My point in writing all this is that -- while Greece remains one of the most beautiful places on earth to me, a place I go back to every year -- one must be prepared to suffer the evil eye of tattoo distaste despite the country's recent tattoo conventions and incredible local tattooists.

And speaking of, here's my pick of faves should you wish a souvenir from Greece other than the Athena is My Homegirl tee.


* Mike The AthensMike (whose work is shown here) is one of my favorite artists worldwide, even beyond Greece's borders, particularly for his Buddhist and East Asian iconography (in fact, you'll find his tattoo and fine art work in my upcoming book on blackwork). Mike takes a spiritual approach to tattooing and is part of MAHASHAKTI, a non-profit organization whose goal is to "preserve, promote and secure spiritual tattooing in our times."

* Sake Tattoo: 
For the less traditional, there's Sake, who is excellent for portraiture and new school stylings; work coming out of the shop also includes the Art Brut style popularized in France and Belgium (some work comes a bit close for comfort with artists like Yann and Jeff but I haven't seen any that warrant copyright suits).

* Greek Tattoo/Hellenic Stixis: Specializes in tattoos of Hellenic motifs -- akin to much of what I wear on my arms. Research in archaeology and ancient Greek arts inform the designs of the work done here, and so if you're looking to be adorned like a Greek vase, this is the place to go.

* Tattooligans: When traveling through northern Greece, in the great city of Thessaloniki (Salonika), head to Tattooligans for color realism, some of the best coming outta the country.

* Nico Tattoo CrewThe tattoo studios of Nico Tattoo -- found in Athens, Thessaloniki and Alexandroupoli -- have a lot of artists working there, some excellent and some still learning, but when I passed by the Athens shop, I had the freedom to browse all the portfolios at leisure and everyone was super friendly.

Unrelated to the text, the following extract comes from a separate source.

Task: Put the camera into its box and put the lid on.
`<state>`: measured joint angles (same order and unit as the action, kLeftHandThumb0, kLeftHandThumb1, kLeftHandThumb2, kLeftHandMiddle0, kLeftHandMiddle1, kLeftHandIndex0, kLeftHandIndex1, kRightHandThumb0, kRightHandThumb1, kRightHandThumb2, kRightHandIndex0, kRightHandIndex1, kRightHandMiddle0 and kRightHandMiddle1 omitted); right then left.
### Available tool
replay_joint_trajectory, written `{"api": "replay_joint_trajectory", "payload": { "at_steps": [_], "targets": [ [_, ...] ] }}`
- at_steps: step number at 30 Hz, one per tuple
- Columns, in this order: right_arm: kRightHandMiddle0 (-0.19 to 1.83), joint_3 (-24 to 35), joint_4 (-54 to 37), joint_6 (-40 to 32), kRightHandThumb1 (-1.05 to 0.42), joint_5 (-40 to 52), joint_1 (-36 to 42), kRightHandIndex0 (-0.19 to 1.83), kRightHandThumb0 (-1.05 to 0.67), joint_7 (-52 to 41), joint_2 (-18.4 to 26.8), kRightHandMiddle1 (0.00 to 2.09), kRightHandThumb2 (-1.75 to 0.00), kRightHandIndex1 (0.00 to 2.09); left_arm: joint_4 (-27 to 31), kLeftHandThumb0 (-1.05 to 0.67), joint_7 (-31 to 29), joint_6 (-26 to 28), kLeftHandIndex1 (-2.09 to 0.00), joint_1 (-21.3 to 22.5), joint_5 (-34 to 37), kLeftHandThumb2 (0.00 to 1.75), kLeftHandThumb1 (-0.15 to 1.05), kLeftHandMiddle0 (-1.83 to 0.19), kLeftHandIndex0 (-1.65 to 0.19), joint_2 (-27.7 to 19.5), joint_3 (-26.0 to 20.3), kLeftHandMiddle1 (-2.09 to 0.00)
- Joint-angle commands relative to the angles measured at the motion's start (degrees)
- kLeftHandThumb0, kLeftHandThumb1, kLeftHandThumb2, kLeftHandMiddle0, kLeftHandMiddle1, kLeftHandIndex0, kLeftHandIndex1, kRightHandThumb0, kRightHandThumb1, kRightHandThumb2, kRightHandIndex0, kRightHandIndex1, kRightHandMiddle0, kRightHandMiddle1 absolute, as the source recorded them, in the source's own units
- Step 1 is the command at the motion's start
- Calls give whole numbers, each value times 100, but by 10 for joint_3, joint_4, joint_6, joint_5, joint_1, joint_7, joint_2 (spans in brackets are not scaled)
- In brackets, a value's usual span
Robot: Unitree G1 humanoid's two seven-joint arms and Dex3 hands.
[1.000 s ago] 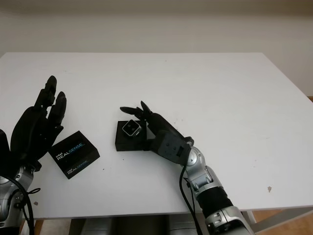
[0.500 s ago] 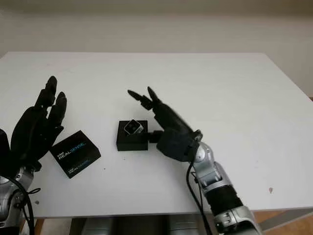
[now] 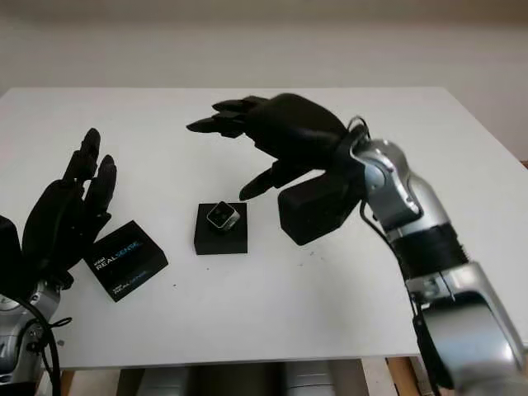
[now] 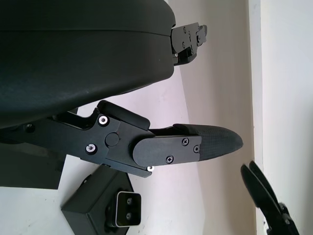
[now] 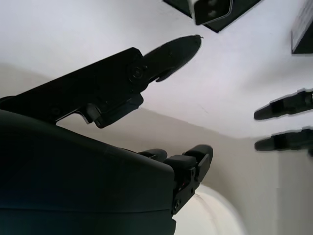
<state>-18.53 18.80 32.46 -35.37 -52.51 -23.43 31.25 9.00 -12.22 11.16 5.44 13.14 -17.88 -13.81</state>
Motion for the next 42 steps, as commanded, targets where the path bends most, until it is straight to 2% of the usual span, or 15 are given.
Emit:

Nico himself has been around awhile and is known as a top Greek artist, but I was also really diggin the work of Kostas at the Athens shop for Japanese and Eastern iconography.

* Jimmy's: Jimmy's is the oldest tattoo shop in Greece and I remember there was a time over a decade ago that it was the only shop I'd ever hear of when I asked people in Athens about their tattoos. To learn more about Jimmy's, read this fabulous article by Lars Krutak for the Vanishing Tattoo.

This isn't an exhaustive list of course, and there are many great Greek tattoo artists creating beautiful works of art throughout the country.